“Eita” é um álbum em homenagem ao Nordeste, e Lenine faz questão de ressaltar isso. “Nos discos que fiz, sempre ficou evidente eles serem amplos, diversos, embora os mesmos temas estejam presentes, como questões do ambientalismo e da xenofobia. Não por acaso, o disco é uma grande homenagem ao Nordeste. O Brasil tem um débito com a região.”
A pergunta inevitável ao cantor e compositor pernambucano é saber a razão de “Eita” chegar dez anos depois de seu álbum de estúdio anterior, “Carbono. Lenine fala da pandemia (“dois anos tirados da nossa memória”) e da chegada do quinto neto, Otto, que nasceu prematuro e ficou internado, o que mobilizou toda a família. “E Otto é filho do Bruno, que também é pai do ‘Eita’, né?”, diz, referindo-se ao filho Bruno Giorgi, produtor do disco.
Ele afirma ter participado de muitos trabalhos de amigos nesse período e diz ter muito prazer ao ser convidado para parcerias. “Aí chegou o momento em que retomei o disco que tinha começado a esboçar, como sempre faço, antes da pandemia.
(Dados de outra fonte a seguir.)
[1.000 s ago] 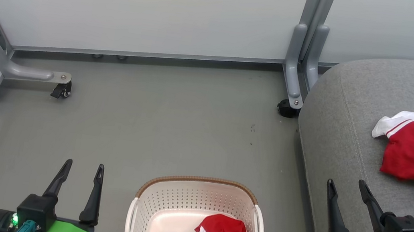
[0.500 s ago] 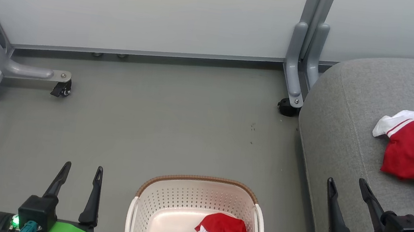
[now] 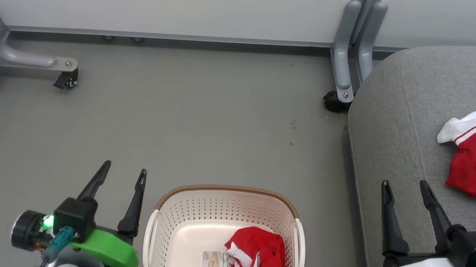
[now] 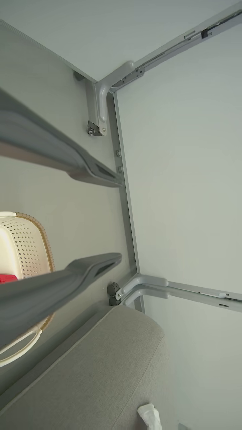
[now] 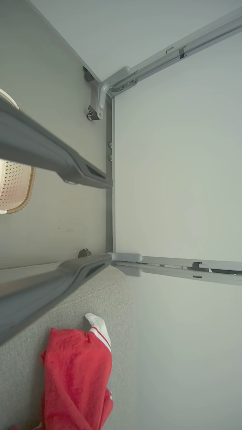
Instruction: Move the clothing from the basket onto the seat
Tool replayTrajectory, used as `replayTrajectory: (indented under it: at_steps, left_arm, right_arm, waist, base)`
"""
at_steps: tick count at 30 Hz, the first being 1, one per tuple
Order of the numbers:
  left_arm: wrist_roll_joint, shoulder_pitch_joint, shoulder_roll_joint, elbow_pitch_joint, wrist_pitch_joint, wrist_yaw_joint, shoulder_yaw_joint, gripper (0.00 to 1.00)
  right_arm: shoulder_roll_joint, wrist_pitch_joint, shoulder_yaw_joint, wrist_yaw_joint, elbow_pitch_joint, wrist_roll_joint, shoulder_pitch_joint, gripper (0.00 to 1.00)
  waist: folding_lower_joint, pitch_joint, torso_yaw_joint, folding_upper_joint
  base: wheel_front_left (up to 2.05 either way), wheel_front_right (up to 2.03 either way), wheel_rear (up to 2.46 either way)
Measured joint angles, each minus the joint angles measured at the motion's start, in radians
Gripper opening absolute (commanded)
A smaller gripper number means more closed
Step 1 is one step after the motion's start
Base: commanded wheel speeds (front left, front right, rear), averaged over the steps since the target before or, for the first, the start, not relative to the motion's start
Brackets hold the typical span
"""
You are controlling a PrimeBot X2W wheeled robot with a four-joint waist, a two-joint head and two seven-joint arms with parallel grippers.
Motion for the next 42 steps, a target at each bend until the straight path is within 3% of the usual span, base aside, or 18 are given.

Primeiro é um título, então a capa e o conceito imagético, e depois vou atrás das músicas. Esse foi o recomeço do álbum que agora a gente lança.”
Lenine define que lançar um álbum é quase um anacronismo. “Hoje tem uma urgência que não tinha antes. Tudo se resume a um EP ou a uma canção. Isso resume toda sua aposta no trabalho de capturar o ouvido do outro. Continuo achando que ouvir um álbum é uma coisa fundamental, necessária. Embora eu seja um fazedor de canções, um álbum para mim é um romance sonoro.”
Mas os novos tempos têm influência numa nova faceta do artista. “Também por causa dessa mudança toda, eu imaginei filmar o álbum. Fazer um filme para se ouvir, já que na minha vida toda fiz álbuns para se ver.” “Eita: O Filme” está disponível no YouTube, com muito apuro visual e sonoro, numa espécie de caleidoscópio que vai além da junção de videoclipes de todas as faixas.
O projeto apresenta uma ligação estética forte. “O protagonista do filme é o áudio do disco. A gente fez para ajudar nessa imersão, já que ninguém hoje dá mais do que 15 segundos de atenção a uma música.”
Ele retoma parcerias, como Arnaldo Antunes, Siba, Lula Queiroga e João Cavalcanti. Entre os convidados, Maria Gadú e Maria Bethânia, em faixas seguidas, formam um momento precioso na audição. Primeiro, “O Rumo do Fogo”, com Gadú, sobre o Brasil profundo, que mistura batidas eletrônicas com sons da floresta.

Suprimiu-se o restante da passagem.